Work request: Repeat the listing exactly, line by line.

____________

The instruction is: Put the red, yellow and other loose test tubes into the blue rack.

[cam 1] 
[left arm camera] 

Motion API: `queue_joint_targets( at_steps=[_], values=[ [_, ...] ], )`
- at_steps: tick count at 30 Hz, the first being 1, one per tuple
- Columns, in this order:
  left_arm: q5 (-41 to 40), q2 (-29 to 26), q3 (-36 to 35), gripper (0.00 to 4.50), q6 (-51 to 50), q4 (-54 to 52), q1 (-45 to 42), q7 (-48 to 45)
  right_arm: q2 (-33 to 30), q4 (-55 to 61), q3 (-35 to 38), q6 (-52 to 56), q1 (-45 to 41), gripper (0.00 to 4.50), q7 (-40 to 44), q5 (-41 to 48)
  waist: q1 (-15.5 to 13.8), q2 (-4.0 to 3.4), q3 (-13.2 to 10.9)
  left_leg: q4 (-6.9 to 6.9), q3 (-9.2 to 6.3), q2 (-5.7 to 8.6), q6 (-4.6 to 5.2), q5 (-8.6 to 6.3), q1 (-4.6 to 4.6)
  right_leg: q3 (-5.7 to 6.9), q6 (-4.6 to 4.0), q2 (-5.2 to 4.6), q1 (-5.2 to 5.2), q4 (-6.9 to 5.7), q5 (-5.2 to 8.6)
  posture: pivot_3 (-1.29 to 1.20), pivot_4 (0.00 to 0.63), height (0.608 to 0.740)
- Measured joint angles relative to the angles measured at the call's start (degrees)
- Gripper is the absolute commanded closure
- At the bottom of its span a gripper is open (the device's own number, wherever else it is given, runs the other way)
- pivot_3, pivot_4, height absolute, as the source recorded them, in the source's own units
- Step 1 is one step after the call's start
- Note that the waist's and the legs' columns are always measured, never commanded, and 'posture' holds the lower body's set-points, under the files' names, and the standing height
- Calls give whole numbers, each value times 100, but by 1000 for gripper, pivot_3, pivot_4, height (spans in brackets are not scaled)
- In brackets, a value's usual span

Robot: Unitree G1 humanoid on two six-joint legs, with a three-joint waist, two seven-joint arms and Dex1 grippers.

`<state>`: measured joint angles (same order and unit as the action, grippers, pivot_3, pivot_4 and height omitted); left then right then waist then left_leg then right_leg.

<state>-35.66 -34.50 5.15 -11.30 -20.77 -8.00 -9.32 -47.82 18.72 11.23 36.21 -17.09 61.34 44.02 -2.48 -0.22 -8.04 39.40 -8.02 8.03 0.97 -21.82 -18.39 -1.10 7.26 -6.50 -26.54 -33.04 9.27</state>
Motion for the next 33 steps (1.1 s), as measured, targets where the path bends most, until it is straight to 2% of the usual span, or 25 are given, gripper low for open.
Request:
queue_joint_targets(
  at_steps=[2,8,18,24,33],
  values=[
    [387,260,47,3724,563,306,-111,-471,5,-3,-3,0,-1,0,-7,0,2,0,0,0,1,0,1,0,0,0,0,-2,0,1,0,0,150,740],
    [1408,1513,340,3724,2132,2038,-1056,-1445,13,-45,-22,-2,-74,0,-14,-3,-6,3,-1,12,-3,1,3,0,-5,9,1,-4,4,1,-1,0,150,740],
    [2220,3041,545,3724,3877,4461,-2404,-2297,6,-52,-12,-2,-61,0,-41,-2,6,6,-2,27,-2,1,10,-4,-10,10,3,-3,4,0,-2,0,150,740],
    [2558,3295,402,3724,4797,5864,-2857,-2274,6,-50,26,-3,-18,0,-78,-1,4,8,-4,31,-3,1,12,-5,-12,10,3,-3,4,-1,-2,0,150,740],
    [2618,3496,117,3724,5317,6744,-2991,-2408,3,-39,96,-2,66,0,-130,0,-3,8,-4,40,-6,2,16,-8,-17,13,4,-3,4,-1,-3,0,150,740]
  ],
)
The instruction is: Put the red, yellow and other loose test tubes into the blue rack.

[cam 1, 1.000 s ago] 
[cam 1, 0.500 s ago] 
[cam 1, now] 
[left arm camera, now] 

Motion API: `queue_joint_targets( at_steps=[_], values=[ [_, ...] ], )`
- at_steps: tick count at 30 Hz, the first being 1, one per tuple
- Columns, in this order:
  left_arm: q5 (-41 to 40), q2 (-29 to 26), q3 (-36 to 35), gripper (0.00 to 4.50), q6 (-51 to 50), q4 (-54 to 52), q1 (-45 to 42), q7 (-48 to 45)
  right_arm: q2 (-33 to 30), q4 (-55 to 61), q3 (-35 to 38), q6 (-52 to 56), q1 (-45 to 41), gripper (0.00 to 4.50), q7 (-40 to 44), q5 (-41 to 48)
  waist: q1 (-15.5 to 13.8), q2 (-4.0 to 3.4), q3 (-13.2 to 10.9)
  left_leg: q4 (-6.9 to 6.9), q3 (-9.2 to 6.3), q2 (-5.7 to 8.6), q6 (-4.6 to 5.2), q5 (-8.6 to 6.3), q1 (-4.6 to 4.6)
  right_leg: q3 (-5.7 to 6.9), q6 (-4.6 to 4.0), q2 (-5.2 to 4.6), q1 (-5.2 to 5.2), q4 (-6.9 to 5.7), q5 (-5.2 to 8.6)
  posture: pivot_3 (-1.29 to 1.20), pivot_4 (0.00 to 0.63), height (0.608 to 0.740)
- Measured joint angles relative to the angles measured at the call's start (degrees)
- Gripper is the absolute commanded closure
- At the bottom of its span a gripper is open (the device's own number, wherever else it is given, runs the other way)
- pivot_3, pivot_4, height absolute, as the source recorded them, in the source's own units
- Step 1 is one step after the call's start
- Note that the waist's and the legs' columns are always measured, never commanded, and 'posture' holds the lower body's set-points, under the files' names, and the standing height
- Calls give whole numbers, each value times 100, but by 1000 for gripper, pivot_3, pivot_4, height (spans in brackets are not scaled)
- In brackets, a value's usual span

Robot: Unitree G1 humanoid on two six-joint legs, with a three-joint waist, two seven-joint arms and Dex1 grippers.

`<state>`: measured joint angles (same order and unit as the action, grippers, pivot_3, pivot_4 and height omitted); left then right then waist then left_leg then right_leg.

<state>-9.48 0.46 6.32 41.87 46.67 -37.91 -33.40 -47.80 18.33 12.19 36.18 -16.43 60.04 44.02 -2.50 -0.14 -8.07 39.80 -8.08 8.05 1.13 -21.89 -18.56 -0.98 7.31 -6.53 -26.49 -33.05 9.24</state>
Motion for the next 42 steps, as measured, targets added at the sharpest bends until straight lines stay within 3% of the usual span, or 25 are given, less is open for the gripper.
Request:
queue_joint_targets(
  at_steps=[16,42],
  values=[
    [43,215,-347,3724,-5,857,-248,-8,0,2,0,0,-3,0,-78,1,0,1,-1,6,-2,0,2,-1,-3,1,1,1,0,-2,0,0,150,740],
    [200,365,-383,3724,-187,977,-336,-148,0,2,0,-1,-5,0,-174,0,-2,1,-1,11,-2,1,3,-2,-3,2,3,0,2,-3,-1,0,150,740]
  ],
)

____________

Answer box:
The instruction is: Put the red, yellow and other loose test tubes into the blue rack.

[cam 1] 
[left arm camera] 

Motion API: `queue_joint_targets( at_steps=[_], values=[ [_, ...] ], )`
- at_steps: tick count at 30 Hz, the first being 1, one per tuple
- Columns, in this order:
  left_arm: q5 (-41 to 40), q2 (-29 to 26), q3 (-36 to 35), gripper (0.00 to 4.50), q6 (-51 to 50), q4 (-54 to 52), q1 (-45 to 42), q7 (-48 to 45)
  right_arm: q2 (-33 to 30), q4 (-55 to 61), q3 (-35 to 38), q6 (-52 to 56), q1 (-45 to 41), gripper (0.00 to 4.50), q7 (-40 to 44), q5 (-41 to 48)
  waist: q1 (-15.5 to 13.8), q2 (-4.0 to 3.4), q3 (-13.2 to 10.9)
  left_leg: q4 (-6.9 to 6.9), q3 (-9.2 to 6.3), q2 (-5.7 to 8.6), q6 (-4.6 to 5.2), q5 (-8.6 to 6.3), q1 (-4.6 to 4.6)
  right_leg: q3 (-5.7 to 6.9), q6 (-4.6 to 4.0), q2 (-5.2 to 4.6), q1 (-5.2 to 5.2), q4 (-6.9 to 5.7), q5 (-5.2 to 8.6)
  posture: pivot_3 (-1.29 to 1.20), pivot_4 (0.00 to 0.63), height (0.608 to 0.740)
- Measured joint angles relative to the angles measured at the call's start (degrees)
- Gripper is the absolute commanded closure
- At the bottom of its span a gripper is open (the device's own number, wherever else it is given, runs the other way)
- pivot_3, pivot_4, height absolute, as the source recorded them, in the source's own units
- Step 1 is one step after the call's start
- Note that the waist's and the legs' columns are always measured, never commanded, and 'posture' holds the lower body's set-points, under the files' names, and the standing height
- Calls give whole numbers, each value times 100, but by 1000 for gripper, pivot_3, pivot_4, height (spans in brackets are not scaled)
- In brackets, a value's usual span

Robot: Unitree G1 humanoid on two six-joint legs, with a three-joint waist, two seven-joint arms and Dex1 grippers.

`<state>`: measured joint angles (same order and unit as the action, grippers, pivot_3, pivot_4 and height omitted); left then right then waist then left_leg then right_leg.

<state>-35.66 -34.50 5.15 -11.30 -20.77 -8.00 -9.32 -47.82 18.72 11.23 36.21 -17.09 61.34 44.02 -2.48 -0.22 -8.04 39.40 -8.02 8.03 0.97 -21.82 -18.39 -1.10 7.26 -6.50 -26.54 -33.04 9.27</state>
Motion for the next 33 steps (1.1 s), as measured, targets where the path bends most, until it is straight to 2% of the usual span, or 25 are given, gripper low for open.
Request:
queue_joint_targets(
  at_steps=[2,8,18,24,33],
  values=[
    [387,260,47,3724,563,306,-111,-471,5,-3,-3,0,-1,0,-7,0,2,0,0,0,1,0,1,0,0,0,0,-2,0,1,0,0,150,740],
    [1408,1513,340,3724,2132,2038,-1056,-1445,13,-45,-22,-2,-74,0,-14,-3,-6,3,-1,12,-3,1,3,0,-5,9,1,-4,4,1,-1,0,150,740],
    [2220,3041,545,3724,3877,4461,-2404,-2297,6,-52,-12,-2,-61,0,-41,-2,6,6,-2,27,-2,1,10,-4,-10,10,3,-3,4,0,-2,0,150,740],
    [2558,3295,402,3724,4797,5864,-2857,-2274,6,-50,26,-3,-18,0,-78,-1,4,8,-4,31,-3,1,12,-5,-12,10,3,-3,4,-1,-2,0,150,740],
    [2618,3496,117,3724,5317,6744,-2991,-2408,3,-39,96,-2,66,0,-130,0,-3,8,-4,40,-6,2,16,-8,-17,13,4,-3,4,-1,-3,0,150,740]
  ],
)
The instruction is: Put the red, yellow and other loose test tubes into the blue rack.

[cam 1, 1.000 s ago] 
[cam 1, 0.500 s ago] 
[cam 1, now] 
[left arm camera, now] 

Motion API: `queue_joint_targets( at_steps=[_], values=[ [_, ...] ], )`
- at_steps: tick count at 30 Hz, the first being 1, one per tuple
- Columns, in this order:
  left_arm: q5 (-41 to 40), q2 (-29 to 26), q3 (-36 to 35), gripper (0.00 to 4.50), q6 (-51 to 50), q4 (-54 to 52), q1 (-45 to 42), q7 (-48 to 45)
  right_arm: q2 (-33 to 30), q4 (-55 to 61), q3 (-35 to 38), q6 (-52 to 56), q1 (-45 to 41), gripper (0.00 to 4.50), q7 (-40 to 44), q5 (-41 to 48)
  waist: q1 (-15.5 to 13.8), q2 (-4.0 to 3.4), q3 (-13.2 to 10.9)
  left_leg: q4 (-6.9 to 6.9), q3 (-9.2 to 6.3), q2 (-5.7 to 8.6), q6 (-4.6 to 5.2), q5 (-8.6 to 6.3), q1 (-4.6 to 4.6)
  right_leg: q3 (-5.7 to 6.9), q6 (-4.6 to 4.0), q2 (-5.2 to 4.6), q1 (-5.2 to 5.2), q4 (-6.9 to 5.7), q5 (-5.2 to 8.6)
  posture: pivot_3 (-1.29 to 1.20), pivot_4 (0.00 to 0.63), height (0.608 to 0.740)
- Measured joint angles relative to the angles measured at the call's start (degrees)
- Gripper is the absolute commanded closure
- At the bottom of its span a gripper is open (the device's own number, wherever else it is given, runs the other way)
- pivot_3, pivot_4, height absolute, as the source recorded them, in the source's own units
- Step 1 is one step after the call's start
- Note that the waist's and the legs' columns are always measured, never commanded, and 'posture' holds the lower body's set-points, under the files' names, and the standing height
- Calls give whole numbers, each value times 100, but by 1000 for gripper, pivot_3, pivot_4, height (spans in brackets are not scaled)
- In brackets, a value's usual span

Robot: Unitree G1 humanoid on two six-joint legs, with a three-joint waist, two seven-joint arms and Dex1 grippers.

`<state>`: measured joint angles (same order and unit as the action, grippers, pivot_3, pivot_4 and height omitted); left then right then waist then left_leg then right_leg.

<state>-9.48 0.46 6.32 41.87 46.67 -37.91 -33.40 -47.80 18.33 12.19 36.18 -16.43 60.04 44.02 -2.50 -0.14 -8.07 39.80 -8.08 8.05 1.13 -21.89 -18.56 -0.98 7.31 -6.53 -26.49 -33.05 9.24</state>
Motion for the next 42 steps, as measured, targets added at the sharpest bends until straight lines stay within 3% of the usual span, or 25 are given, less is open for the gripper.
Request:
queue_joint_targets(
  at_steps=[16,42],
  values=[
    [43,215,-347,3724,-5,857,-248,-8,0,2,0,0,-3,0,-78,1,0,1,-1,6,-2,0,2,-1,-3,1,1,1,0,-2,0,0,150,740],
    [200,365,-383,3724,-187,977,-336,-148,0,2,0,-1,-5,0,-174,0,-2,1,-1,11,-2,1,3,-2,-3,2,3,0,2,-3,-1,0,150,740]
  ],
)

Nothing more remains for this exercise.